Ecofish, Inc., a specialty seafood company based in Dover, New Hampshire, is demonstrating the growing convergence between specialty and premium foods and natural, organic and sustainable ones. Ecofish is introducing multiple lines of sustainable seafood--canned, fresh, frozen and grab-n-go lines--at the Winter 2008 show.

Under their Henry's & Lisa's Natural Seafood brand, the company offers everything from salmon and mahi mahi, to scallops and natural shrimp--and so much more. They also offer a line of celebrity chef, value-added seafood entrees. Ecofish is combining quality seafood, premium taste and sustainability into a complete product and corporate package. There's nothing "fishy" at all about that.

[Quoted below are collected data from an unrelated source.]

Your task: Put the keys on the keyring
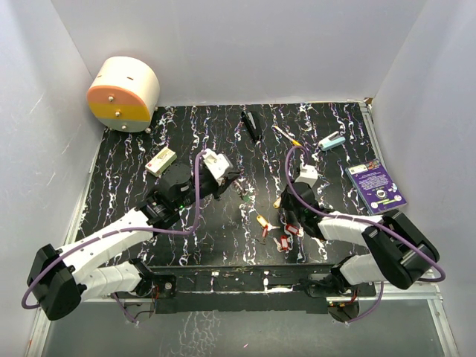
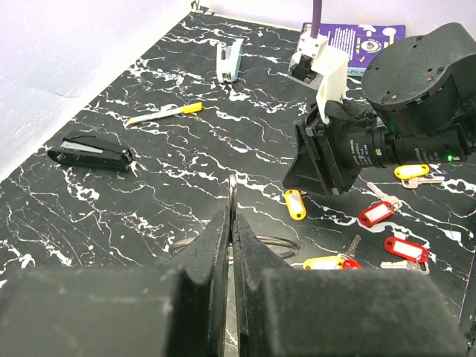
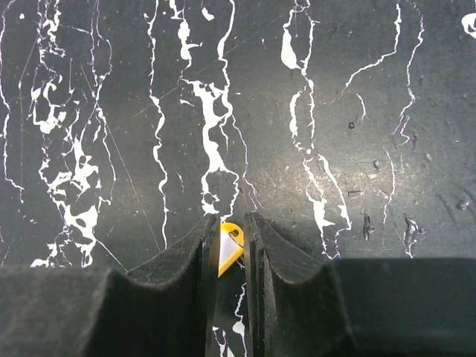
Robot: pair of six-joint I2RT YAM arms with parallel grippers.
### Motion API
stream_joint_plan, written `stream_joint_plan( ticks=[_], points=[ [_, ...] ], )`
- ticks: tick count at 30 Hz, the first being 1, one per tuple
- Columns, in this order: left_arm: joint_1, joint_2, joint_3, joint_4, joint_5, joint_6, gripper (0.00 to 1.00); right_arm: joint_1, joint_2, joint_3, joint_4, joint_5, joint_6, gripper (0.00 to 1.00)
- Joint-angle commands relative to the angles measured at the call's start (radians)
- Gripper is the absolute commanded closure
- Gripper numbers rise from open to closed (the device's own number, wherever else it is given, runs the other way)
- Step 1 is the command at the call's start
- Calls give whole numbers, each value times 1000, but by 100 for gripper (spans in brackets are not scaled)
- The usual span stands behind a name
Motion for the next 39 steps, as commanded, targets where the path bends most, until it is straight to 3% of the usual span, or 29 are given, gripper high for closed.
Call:
stream_joint_plan(
  ticks=[1,15,28,39],
  points=[
    [4,-37,-11,55,11,-6,100,11,30,-10,128,-12,-27,74],
    [9,-38,-27,74,5,-8,100,12,132,-16,206,5,-31,74],
    [12,-37,-32,77,11,-8,100,20,66,-73,260,68,-27,73],
    [13,-35,-31,68,9,-11,100,24,104,-57,317,74,-33,73]
  ],
)
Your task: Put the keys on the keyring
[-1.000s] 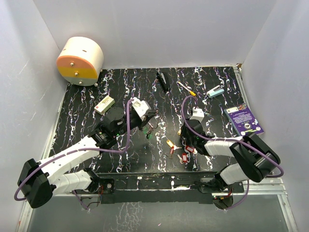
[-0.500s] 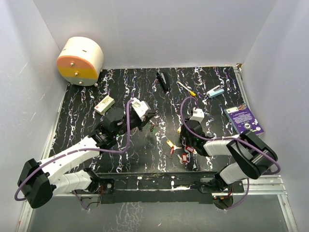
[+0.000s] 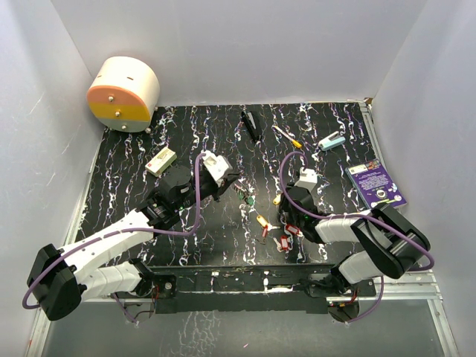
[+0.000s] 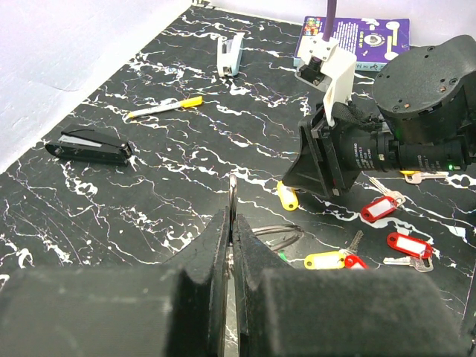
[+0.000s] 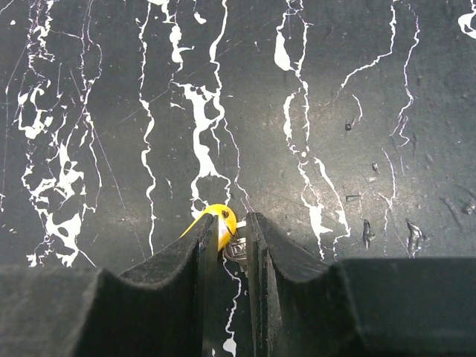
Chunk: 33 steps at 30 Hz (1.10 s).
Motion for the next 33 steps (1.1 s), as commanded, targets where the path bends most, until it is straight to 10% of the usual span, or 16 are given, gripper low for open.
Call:
stream_joint_plan(
  ticks=[1,15,23,33],
  points=[
    [6,-33,2,44,9,-11,100,7,17,13,118,26,-13,73],
    [10,-31,-11,50,9,-16,100,11,132,19,238,57,-20,75],
    [11,-36,-22,56,18,-8,100,13,127,7,281,87,-24,92],
    [11,-9,57,107,78,149,100,8,-308,100,-53,-190,-68,92]
  ],
)
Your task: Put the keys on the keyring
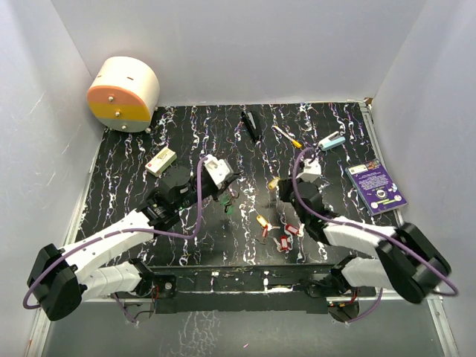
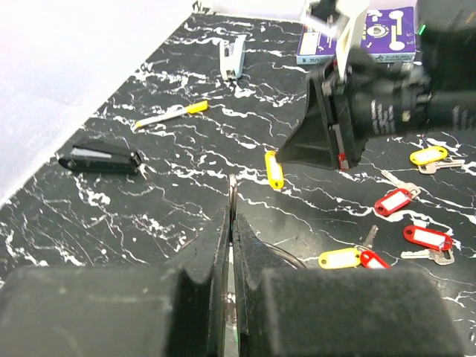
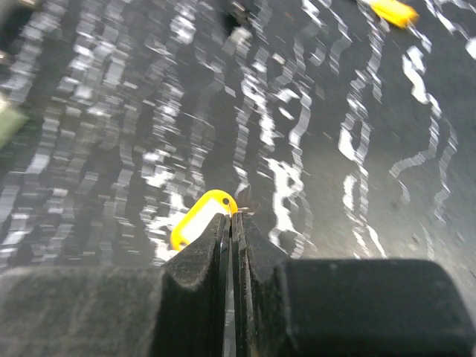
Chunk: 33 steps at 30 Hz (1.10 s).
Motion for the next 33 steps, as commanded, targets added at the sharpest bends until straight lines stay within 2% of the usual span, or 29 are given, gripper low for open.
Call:
stream_joint_plan(
  ticks=[1,4,9,15,22,27,33],
  points=[
    [5,-7,85,71,66,87,100,-1,-211,82,-81,-184,-18,92],
    [3,-2,100,49,114,102,100,-2,-312,113,-141,-291,17,92],
    [-2,-3,140,-15,174,151,100,-4,-353,200,-260,-469,92,92],
    [-17,-14,157,-63,176,55,100,-4,-380,240,-366,-427,455,92],
    [-39,-8,202,-161,27,-140,100,-4,-410,332,-497,-394,752,92],
    [-64,15,254,-202,-22,-139,100,-4,-423,327,-463,-385,951,92],
    [-104,43,318,-229,11,-136,100,-4,-412,302,-428,-398,1094,92]
  ],
)
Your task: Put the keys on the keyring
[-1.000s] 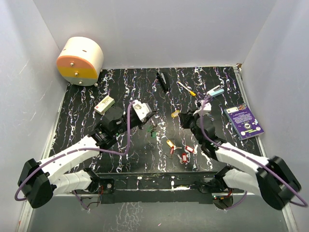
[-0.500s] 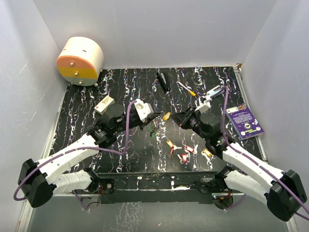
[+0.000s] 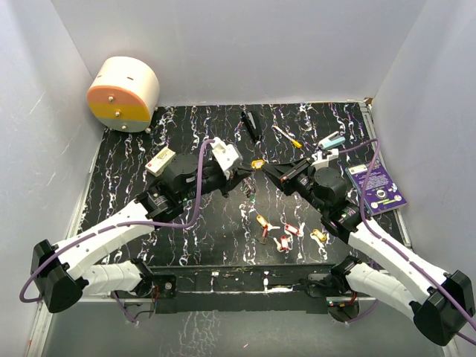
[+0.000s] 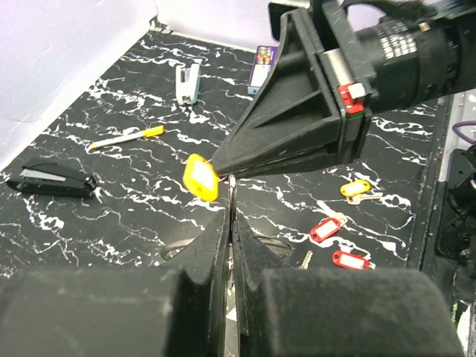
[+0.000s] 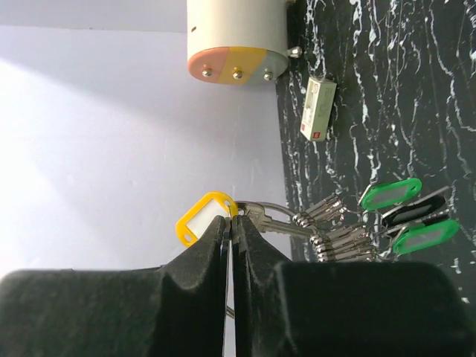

At the show: Learning, networking and catching up
This year's fancy foods show in San Diego has an impressive lineup of educational seminars and sessions--ranging from marketing and finance, to meet-and-greets and classes with world-famous chefs.

Many manufacturers, retailers and others take advantage of at least some of these educational seminars and events. However, the real action at the fancy food shows is on the show floor, at the tables off to the side, and in the hotel bars and restaurants after hours.

On the show floor is where the networking happens--but only some of it. The shake of the hand begins the meet-and-great. Business cards get exchanged, commitments to follow-up with phone calls are made. Exhibitors pitch their lines to sometimes weary retail buyers, who've heard a similar pitch at each previous booth they visited.
Still, other exhibitors, especially representatives of the bigger and international companies, are more low-key. They know most buyers aren't likely to make a commitment on the show floor. And they're right--it is mostly about making an introduction and networking with retail buyers on the exhibit floor, which is as it should be.
Inside the show: On (and around) the exhibit floor
Much of the real networking--and potential deal making--happens on the perimeter of the show floor, at the various tables and benches that are usually scattered about there. This is where brokers take potential principles to discuss possibly taking on their lines.
It's also where company presidents take their marketing and sales people to discusss how the day is going so far. Further, it's where retail buyers often discuss an issue or two with key vendors--and even catch up with the competition. We like to view it as the food show version of the courtroom trial sidebar, where lawyers and the judge discuss matters outside the ears of the jury and courtroom spectators.

Outside the show: Where the smokers and cell-talkers go
Outside, in front of the convention center, is an interesting place as well. This is where the smokers go to have a cigarette or cigar. Where show attendees venture away from the exhibit hall to call their offices or customers on their cell phone. Cell phones don't often work inside the convention center. And even when they do, it can be difficult to have a good conversation amid the bustling noise on the show floor. It's also a likely place to meet someone you know--often a business associate, customer, or fellow food show traveler.

Outside the show: After hours
Not all the networking and deal-making is even done during show hours, on the exhibit floor, along its perimeter, or outside the hall in the smoking and cell phone zones however.

In fact, much of the quality networking and deal making is done after show hours. It's done over drinks in the various hotel bars. It's done over dinner--usually paid for by an exhibitor--at a three or even four star restaurant.
At times its even done at less classy places, like strip clubs (so we've heard) and out of the way watering holes, far away from the food show's main venues. in Just like the course of day-to-day business, where some of the best work gets done outside of the office, so it goes at the food shows.

Marketing and selling are relationship businesses in the main. And sometimes much of that relationship building--and thus marketing and selling--gets done outside of the 9 -to- 5 routine.
Working a food show is lots of work, especially as an exhibitor. One talks to so many people during the day it's hard to focus on any single person--even a key buyer. As such, it's often outside the food show--over drinks, at the dinner table, and at various other venues--where the real deals get done.